Task goal |
The whole of the data must be transcribed exactly.

Material provided |
....................

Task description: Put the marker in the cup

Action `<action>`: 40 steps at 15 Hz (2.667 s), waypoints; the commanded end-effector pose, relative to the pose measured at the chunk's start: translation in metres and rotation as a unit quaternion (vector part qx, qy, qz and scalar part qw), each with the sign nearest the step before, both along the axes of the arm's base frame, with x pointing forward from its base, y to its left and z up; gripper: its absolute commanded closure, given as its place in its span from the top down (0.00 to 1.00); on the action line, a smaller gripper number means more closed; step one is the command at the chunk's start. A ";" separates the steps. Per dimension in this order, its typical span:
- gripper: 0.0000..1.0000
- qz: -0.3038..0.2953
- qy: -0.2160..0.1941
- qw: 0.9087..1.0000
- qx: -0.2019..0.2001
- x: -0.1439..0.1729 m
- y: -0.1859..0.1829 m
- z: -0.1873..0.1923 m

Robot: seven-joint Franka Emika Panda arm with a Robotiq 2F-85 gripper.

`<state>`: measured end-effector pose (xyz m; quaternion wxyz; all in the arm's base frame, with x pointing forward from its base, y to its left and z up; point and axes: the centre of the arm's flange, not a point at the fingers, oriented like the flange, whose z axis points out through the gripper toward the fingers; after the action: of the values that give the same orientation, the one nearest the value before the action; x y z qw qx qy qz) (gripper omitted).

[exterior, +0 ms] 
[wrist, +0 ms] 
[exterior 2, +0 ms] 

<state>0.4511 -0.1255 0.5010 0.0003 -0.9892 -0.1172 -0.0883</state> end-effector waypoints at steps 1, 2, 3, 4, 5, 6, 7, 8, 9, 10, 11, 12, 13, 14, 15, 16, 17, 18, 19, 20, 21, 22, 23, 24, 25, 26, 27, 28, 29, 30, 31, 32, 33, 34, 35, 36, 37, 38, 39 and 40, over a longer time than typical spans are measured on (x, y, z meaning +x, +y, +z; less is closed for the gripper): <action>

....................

Worked solution |
Task description: Put the marker in the cup

Action `<action>`: 40 steps at 15 Hz (2.667 s), waypoints; the commanded end-effector pose, relative to the pose measured at the chunk's start: translation in metres and rotation as a unit quaternion (vector part qx, qy, qz and scalar part qw), each with the sign nearest the step before, both along the axes of the arm's base frame, with x pointing forward from its base, y to its left and z up; gripper: its absolute commanded closure, given as its place in its span from the top down (0.00 to 1.00); on the action line, a smaller gripper number means more closed; step one is the command at the chunk's start. A ";" separates the steps. Per dimension in this order, its typical span:
- gripper: 0.0000..1.0000
- qz: -0.3038..0.2953
- qy: -0.2160..0.1941
- qw: 0.9087..1.0000
- qx: -0.2019..0.2001
- x: -0.1439..0.1729 m
- y: -0.1859..0.1829 m
- z: -0.1873..0.1923 m

Robot: seven-joint Franka Emika Panda arm with a Robotiq 2F-85 gripper.

`<state>`: measured end-effector pose (xyz m; quaternion wxyz; all in the arm's base frame, with x pointing forward from its base, y to its left and z up; point and axes: the centre of the arm's flange, not a point at the fingers, oriented like the flange, whose z axis points out through the gripper toward the fingers; after the action: of the values that give the same orientation, the one nearest the value before the action; x y z qw qx qy qz) (gripper omitted).

[exterior, +0 ms] 
[wrist, +0 ms] 
[exterior 2, +0 ms] 

<state>0.4511 -0.1255 0.5010 0.0003 -0.9892 -0.1172 -0.0883</state> end-effector waypoints at steps 1, 2, 3, 4, 5, 6, 7, 8, 9, 10, 11, 12, 13, 14, 15, 16, 17, 18, 19, 20, 21, 22, 23, 24, 25, 26, 27, 28, 29, 30, 31, 32, 33, 34, 35, 36, 37, 38, 39 and 40, over a longer time than typical spans are measured on (x, y, z meaning +x, +y, +z; less is closed for the gripper): <action>

This finishes the answer to the exercise.